— Беги, Лешка, сожрет она тебя! — крикнул в испуге простодушный Вася Лосев.
Костров ждал. Это была большая собака, и она не станет рвать штаны, а прыгнет сразу, чтобы свалить. Собака прыгнула ему на грудь. Он ударил ее снизу в челюсть и устоял на крепко расставленных ногах, потому что еще раньше, чем летному делу, обучался боксу. Главное было в том, чтобы быть быстрей собаки и ударить точно. Она перевернулась в воздухе, стала на ноги и прыгнула снова. Теперь он ударил ее слева, и, прежде чем встать, она лежала. Потом она прыгнула снова, но уже ниже, и он ударил ее ногой под челюсть. Она стала медленно отходить к себе назад, к конуре, и там легла. Глаза у нее были мутные. Ее стало тошнить. Костров принес ей в миске воды и поставил рядом. Она следила за ним злобными глазами, но не могла встать. Тогда он взял цепь и привязал ее к ошейнику, там, где шерсть стояла дыбом.
— Смотри, цапнет она тебя. Будешь уколы делать от бешенства, — сказали ребята.
Он не стал ее больше трогать, но вечером принес ей котлету от ужина. Котлету он ей кинул, не подходя, и стал издалека с ней разговаривать. Но собака смотрела так, что видно было: она никогда не простит ему обиды. Костровым овладело упрямство. Он стал каждый вечер приносить ей еду и разговаривать с ней. Через месяц Костров добился своего. Сначала она стала есть то, что он приносил, потом уже перестала, встречать его рычанием, но к себе не подпускала.
Заметив эти действия Кострова, начальник аэроклуба сказал:
— Она на вас всех рычит, потому что вы ее дразните. Собака никогда зря не тронет.
Он подошел к ней и властно положил на загривок тяжелую волосатую руку. Собака послушно легла — ничего удивительного: она давно знала, кто здесь хозяин.
— Я сделаю так же, — сказал Костров.
— Если она тебя цапнет, будешь месяц ходить с больной рукой и тогда забудь об аэроклубе, — сказал начальник.
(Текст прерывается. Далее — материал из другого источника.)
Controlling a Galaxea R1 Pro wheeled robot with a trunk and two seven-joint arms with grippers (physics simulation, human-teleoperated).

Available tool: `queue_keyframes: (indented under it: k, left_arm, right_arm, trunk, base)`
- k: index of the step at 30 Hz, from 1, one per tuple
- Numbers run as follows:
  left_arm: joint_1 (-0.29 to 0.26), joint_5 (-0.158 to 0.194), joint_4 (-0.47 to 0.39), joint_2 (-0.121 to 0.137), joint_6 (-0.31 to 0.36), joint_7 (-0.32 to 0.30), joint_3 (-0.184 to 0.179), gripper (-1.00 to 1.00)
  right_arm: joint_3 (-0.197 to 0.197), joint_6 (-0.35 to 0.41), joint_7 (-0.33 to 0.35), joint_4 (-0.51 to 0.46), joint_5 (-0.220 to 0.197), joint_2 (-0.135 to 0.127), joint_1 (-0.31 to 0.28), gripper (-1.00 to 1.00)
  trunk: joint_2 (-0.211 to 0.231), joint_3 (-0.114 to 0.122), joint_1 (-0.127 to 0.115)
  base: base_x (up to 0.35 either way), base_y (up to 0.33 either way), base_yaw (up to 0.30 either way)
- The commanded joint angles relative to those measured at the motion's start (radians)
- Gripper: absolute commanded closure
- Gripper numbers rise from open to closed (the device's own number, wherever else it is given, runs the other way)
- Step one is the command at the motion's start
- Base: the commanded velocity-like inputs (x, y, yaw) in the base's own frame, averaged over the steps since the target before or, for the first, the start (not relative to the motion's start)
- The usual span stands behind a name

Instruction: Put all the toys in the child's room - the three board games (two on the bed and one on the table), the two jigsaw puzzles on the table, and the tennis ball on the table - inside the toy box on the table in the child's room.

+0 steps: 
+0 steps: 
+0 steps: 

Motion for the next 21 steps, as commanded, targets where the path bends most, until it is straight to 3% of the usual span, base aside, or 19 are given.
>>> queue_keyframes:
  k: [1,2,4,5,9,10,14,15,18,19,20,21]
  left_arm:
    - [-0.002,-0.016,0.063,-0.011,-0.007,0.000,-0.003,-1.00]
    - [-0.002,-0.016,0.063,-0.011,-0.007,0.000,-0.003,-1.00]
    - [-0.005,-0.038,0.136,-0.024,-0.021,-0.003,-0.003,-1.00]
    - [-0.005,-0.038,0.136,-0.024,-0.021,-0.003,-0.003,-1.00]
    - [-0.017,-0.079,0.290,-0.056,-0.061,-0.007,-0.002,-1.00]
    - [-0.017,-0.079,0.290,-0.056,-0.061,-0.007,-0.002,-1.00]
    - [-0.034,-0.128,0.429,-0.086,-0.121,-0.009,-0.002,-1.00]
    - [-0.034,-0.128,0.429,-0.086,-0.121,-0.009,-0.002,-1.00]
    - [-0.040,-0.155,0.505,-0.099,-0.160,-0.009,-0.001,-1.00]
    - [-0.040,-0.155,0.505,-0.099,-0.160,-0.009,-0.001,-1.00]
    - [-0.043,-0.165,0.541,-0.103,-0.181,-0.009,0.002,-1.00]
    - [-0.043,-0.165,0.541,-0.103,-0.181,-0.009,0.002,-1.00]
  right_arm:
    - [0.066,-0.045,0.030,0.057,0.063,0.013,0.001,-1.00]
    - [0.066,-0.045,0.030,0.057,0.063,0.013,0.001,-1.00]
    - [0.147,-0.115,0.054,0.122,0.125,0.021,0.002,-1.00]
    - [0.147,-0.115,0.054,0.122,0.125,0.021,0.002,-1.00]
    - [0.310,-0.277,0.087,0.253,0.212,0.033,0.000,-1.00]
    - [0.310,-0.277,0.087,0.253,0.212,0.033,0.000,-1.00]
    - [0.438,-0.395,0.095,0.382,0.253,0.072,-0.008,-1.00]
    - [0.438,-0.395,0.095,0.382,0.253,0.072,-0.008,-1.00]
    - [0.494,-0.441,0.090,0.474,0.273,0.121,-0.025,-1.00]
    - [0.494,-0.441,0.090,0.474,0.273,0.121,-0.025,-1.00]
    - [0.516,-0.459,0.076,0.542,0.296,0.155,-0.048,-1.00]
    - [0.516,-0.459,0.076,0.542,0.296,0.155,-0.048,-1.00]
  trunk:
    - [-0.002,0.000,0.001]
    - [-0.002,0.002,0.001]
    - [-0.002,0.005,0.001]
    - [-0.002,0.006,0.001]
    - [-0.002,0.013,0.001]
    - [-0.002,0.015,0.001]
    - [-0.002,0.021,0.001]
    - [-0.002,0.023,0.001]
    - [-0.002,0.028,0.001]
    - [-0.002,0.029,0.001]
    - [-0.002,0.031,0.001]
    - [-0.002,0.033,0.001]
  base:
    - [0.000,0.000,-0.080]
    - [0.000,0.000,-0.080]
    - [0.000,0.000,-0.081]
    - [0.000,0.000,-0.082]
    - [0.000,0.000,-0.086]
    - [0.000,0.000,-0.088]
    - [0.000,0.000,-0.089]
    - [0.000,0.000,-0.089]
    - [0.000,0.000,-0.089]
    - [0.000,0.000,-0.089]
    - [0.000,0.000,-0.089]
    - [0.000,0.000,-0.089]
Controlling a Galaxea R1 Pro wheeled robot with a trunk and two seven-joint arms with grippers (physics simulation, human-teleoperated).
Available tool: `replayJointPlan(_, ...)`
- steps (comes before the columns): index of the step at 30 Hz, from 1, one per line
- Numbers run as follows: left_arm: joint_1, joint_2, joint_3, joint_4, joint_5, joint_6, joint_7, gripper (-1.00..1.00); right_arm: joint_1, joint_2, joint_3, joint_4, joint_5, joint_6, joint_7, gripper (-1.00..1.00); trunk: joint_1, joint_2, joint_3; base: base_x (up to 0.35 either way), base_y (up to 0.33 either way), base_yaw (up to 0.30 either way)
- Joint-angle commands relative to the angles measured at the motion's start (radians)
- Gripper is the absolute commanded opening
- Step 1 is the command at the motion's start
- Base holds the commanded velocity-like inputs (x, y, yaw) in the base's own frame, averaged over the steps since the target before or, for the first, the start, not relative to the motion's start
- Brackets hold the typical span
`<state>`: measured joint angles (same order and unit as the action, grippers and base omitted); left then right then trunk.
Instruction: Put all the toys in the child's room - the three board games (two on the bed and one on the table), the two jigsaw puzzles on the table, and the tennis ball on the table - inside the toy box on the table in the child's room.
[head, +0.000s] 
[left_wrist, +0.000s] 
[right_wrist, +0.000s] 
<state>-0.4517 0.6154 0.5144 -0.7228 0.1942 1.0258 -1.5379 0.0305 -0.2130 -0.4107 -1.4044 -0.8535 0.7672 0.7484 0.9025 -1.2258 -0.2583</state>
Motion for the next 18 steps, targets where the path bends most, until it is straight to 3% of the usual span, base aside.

Костров немедленно подошел и положил свою руку на шею собаки. Она лежала смирно, поместив голову между квадратными сапогами грузного человека и ботинками Кострова.
— С собакой все же легче справиться, чем с самолетом, — сказал тогда начальник аэроклуба майор Степанов. — Посмотрим, как пойдет дело завтра. Завтра у нас будет комиссия, запомните все, чтобы был полный порядок.
Вечером, ложась спать в палатке, Костров пожаловался другу Васе Лосеву:
— За что он меня так не любит? Аж почернел весь, когда я подружился с Иммельманом. Собачьей дружбы и то ему стало жалко. Сам он хуже собаки. Вот увидишь, что завтра будет ко мне придираться.
На другой день приехала комиссия обследовать аэроклуб, и они летали в присутствии знаменитых летчиков с орденами. А у одного полковника, старшего в комиссии, была даже Золотая Звезда Героя.
Когда Костров поднялся в воздух, Степанов сказал полковнику, старому своему знакомому по совместной службе на Севере:
— Вот этот парень будет у меня орлом. Только никак не могу приучить к порядку. Никакого понятия о дисциплине. Как был сорванец-мальчишка, так и остался.
— Что ты от него хочешь, он же хорошо летает, — заметил полковник.
— Ты его не знаешь. Это только потому, что я вчера его наказал… А то бы он выкинул сейчас штуку сверх программы. Ему все себя показать хочется. Нашел кого удивить!
— Он хорошо летает, будет из него толк, — сказал полковник, глядя вверх.
Костров уже выполнил свое задание. Дело было простое — взлететь и сесть точно у посадочного знака. Показать точность расчета. Конечно, на глазах у такой комиссии хотелось сделать что-нибудь еще, но это могло для него плохо кончиться. А вдруг и вправду выгонят из аэроклуба. Медведь и так его не любит. Все-таки Костров волновался и сел немного хуже, чем делал это обычно.
— Хорошо сел, лучше других, — сказал полковник.
— Он может еще лучше. Это он на меня сердится, что я ему крылья связал.
Когда Костров подошел с рапортом, начальник сказал ему:
— Вы сели хорошо, лучше других. Но обычно вы можете еще лучше. Не надо волноваться. Повторите задание.
Костров повернулся и снова пошел к самолету.
— Ты сам его дразнишь, — сказал полковник. — Для парня это скучное дело, а ты его второй раз мучаешь.